Goal of the exercise
As soon as the line containing "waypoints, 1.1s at" appears in the material below, start returning lines exactly, and end with the line containing "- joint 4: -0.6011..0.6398".

Information supplied
----------------

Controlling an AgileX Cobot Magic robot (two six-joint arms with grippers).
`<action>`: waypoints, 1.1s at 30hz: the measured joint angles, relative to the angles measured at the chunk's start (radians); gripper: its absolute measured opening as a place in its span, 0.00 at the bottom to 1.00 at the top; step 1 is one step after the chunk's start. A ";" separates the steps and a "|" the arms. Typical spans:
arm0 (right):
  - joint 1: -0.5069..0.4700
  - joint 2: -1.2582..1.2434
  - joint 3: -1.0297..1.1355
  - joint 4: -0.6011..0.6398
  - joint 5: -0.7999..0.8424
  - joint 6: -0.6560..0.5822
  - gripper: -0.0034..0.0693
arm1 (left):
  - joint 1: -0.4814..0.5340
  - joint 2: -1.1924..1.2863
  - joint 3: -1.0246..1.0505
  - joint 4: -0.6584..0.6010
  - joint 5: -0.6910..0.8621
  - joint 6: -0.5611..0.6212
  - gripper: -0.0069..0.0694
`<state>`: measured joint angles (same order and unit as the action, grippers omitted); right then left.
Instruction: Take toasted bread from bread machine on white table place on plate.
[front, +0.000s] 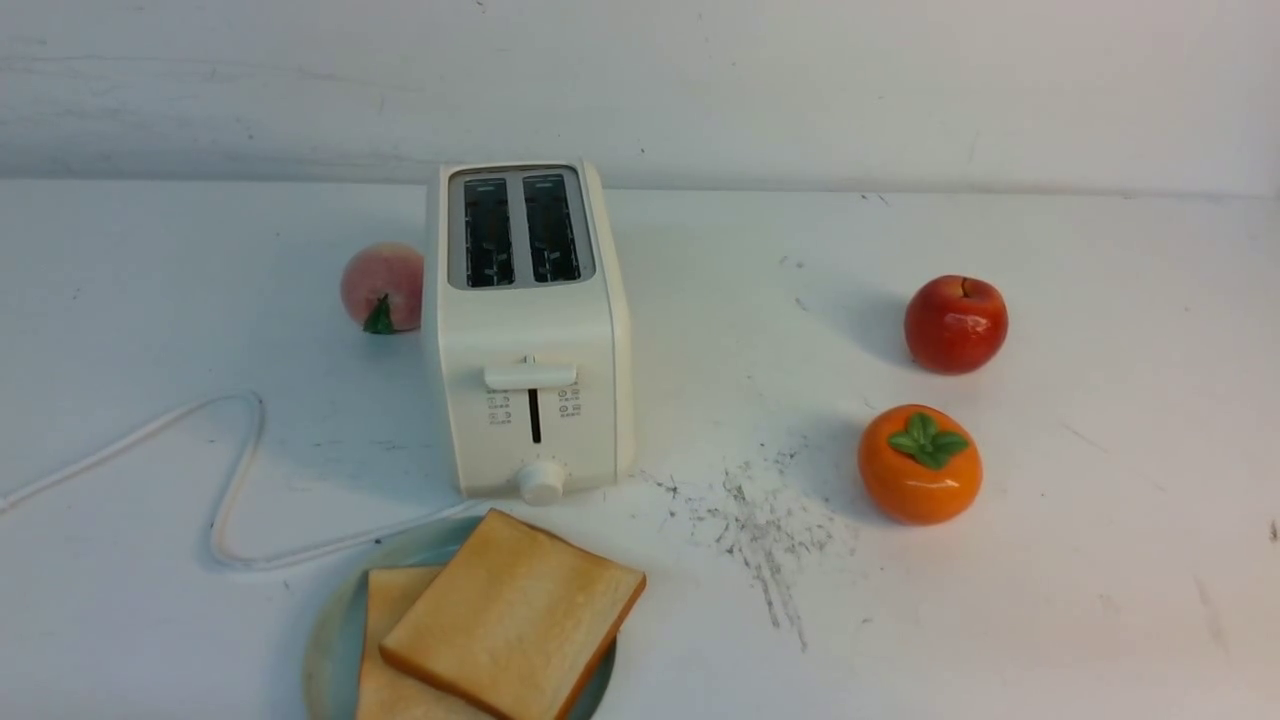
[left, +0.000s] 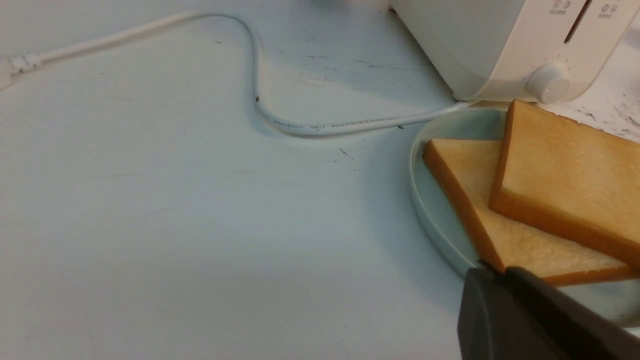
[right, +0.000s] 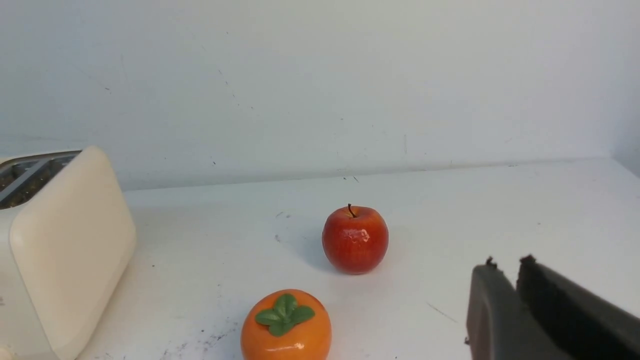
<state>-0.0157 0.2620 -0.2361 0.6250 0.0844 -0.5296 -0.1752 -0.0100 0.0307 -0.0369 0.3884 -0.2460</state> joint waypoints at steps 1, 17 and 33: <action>0.000 0.000 0.000 0.000 0.000 0.000 0.15 | 0.000 0.000 0.000 0.000 0.000 0.000 0.11; 0.001 -0.124 0.060 -0.290 0.111 0.144 0.18 | 0.000 0.000 0.000 0.000 0.001 0.000 0.11; 0.001 -0.271 0.258 -0.727 0.265 0.710 0.20 | 0.000 0.000 0.000 0.001 0.003 0.000 0.11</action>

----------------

Solution to this task
`<action>`: waypoints, 1.1s at 30hz: the measured joint angles, relative to the angles measured at the chunk's start (radians); gripper: its absolute measured opening as a place in its span, 0.00 at the bottom to 1.00 at the top; step 1 is one step after the chunk's start. A ";" separates the steps and a "|" the arms. Typical spans:
arm0 (right):
  - joint 1: -0.5069..0.4700
  - joint 2: -1.2582..1.2434
  - joint 3: -1.0297..1.1355
  - joint 4: -0.6011..0.6398

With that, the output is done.